Let $C \subset \mathbb{P}^2$ be a smooth projective plane curve of degree 2 defined over $\mathbb{Q}$ with no rational points. Also the genus of $C$ is $0$.
I want to show that every rational divisor D can only have even degree.
Here a rational divisor is a divisor on C that is stable under the action of the absolute galois group $G_\mathbb{Q}$ of $\mathbb{Q}$.
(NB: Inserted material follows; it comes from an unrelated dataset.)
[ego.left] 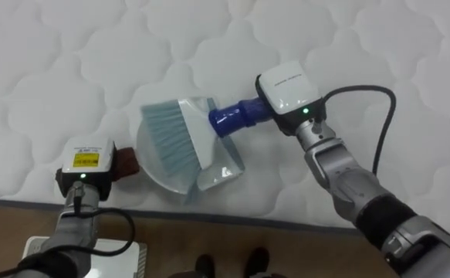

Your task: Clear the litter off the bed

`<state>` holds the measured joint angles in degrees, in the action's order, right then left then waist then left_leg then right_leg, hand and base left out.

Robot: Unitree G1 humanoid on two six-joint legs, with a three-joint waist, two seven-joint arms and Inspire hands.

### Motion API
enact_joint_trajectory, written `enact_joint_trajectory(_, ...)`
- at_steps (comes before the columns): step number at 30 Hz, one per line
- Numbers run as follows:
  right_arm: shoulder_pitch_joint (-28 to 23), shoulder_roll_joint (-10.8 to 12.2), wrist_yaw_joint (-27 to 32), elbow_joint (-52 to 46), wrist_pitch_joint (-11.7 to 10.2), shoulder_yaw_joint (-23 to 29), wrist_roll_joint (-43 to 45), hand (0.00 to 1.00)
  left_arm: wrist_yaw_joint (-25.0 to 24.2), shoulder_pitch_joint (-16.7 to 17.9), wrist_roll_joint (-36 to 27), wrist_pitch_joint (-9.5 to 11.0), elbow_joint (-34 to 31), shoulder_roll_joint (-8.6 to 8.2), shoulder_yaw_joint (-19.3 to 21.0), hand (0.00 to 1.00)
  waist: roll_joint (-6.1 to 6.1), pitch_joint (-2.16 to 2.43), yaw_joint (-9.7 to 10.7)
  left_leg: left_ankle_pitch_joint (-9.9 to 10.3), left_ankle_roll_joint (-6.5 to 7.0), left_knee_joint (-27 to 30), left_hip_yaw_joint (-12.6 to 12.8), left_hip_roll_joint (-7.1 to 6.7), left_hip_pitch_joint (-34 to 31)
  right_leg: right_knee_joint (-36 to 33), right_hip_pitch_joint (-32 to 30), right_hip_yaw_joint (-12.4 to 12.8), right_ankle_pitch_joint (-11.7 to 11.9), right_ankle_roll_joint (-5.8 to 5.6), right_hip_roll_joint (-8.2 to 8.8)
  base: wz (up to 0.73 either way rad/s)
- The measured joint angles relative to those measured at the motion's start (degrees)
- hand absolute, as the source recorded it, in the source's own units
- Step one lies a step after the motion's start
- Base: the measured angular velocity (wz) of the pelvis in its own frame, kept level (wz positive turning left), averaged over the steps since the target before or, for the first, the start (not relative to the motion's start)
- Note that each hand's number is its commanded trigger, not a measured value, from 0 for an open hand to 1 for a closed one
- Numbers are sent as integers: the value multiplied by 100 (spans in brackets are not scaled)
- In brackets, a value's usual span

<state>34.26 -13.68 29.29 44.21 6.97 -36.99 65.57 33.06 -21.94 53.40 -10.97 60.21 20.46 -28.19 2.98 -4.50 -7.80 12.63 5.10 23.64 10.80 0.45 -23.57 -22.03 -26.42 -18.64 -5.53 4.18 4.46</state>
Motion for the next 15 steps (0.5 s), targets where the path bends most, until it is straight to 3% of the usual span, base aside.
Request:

I already managed to show that there are divisors of even degree now the last thing I want to show is that any rational divisor of degree one cannot exist:
Let $Q \in C$ be a point such that $\sigma(Q)=Q$ for all $\sigma \in G_\mathbb{Q}$, by riemann-roch I obtain that $\mathcal{L}(Q)$ has dimension $2$. Hence there exists a nonconstant f such that div$(f)+Q$ has degree one. Now I want to say that there exists a rational point P such that div$(f)+Q=P$, so we obtain a contradiction. How do I manage to do that? and where do I use the assumption of $Q$ being stable under galois action?
Best Answer
$Q$ is invariant under the Galois action is irrelevant. Since $C$ is a quadric, a line intersects it in a degree 2 divisor, so it has plenty of degree 2 divisors. If there is a divisor of odd degree, then by adding or subtracting degree two divisors, you may assume that it has a divisor of degree one. By Riemann-Roch (as you said), this divisor is linearly equivalent to an effective divisor. But an effective divisor of degree one is just a rational point.